Type bounds for type Param and related types in traits #350

itrumper · 2023-05-06T13:26:47Z

itrumper
May 6, 2023

Working with argmin has been a pleasure. I really appreciate the work that has gone into implementing these algorithms in Rust! Thank you for your hard work.

My question is concerning the use of argmin, where I don't understand how implementing a trait like CostFunction and Gradient using my own custom types for the associated types in those traits will result in a valid optimized problem. I am able to define

type Param = MyStruct;
type Output = SomeOtherStruct;

and this satisfies the CostFunction trait. That all seems reasonable. When I initialize my Executor the initial state is passed in with the correct parameter type and we can compute the cost based on that.

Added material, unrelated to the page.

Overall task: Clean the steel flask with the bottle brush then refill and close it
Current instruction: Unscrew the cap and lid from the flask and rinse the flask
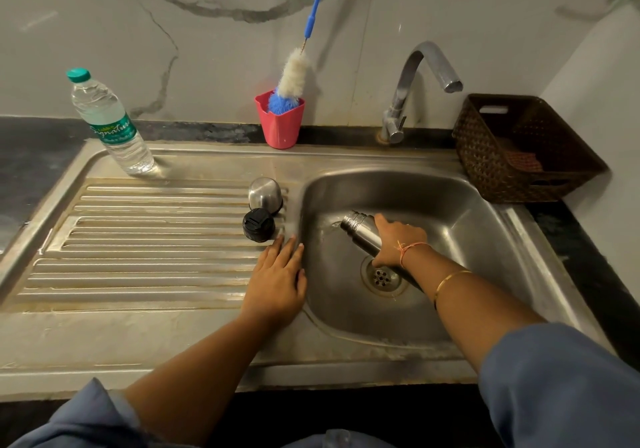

However, when it comes to implementing the Gradient trait, and I use the same type for my input parameter, how does argmin know what the gradient means for these structs?

If we are always working with numeric types (f64 or f32), I understand how the linear algebra of defining a Jacobian or some other matrix can work. You don't need to know what each parameter means, just that their values. This isn't true when using structs, like in my example. Could you please explain further how the algorithm handles these cases?

I guess the other possibility is that argmin is not meant to handle arbitrary associated types in these traits, in which case I would have expected to have them restricted by the compiler. In my opinion, this is the correct way to go, or else everything has to be very generic!

stefan-k · 2023-05-09T05:39:29Z

stefan-k
May 9, 2023
Maintainer

Apologies for the late reply and thanks for the kind words!

argmin does not know anything about your Param and Gradient, but it does require them to provide certain functionality via traits. Consider for instance Landweber, in particular this line. Here, P is required to implement the trait ArgminScaledSub<G, F, P>, which defines how to subtract a gradient of type G scaled by a scalar of type F from a parameter vector of type P, with an output of type P.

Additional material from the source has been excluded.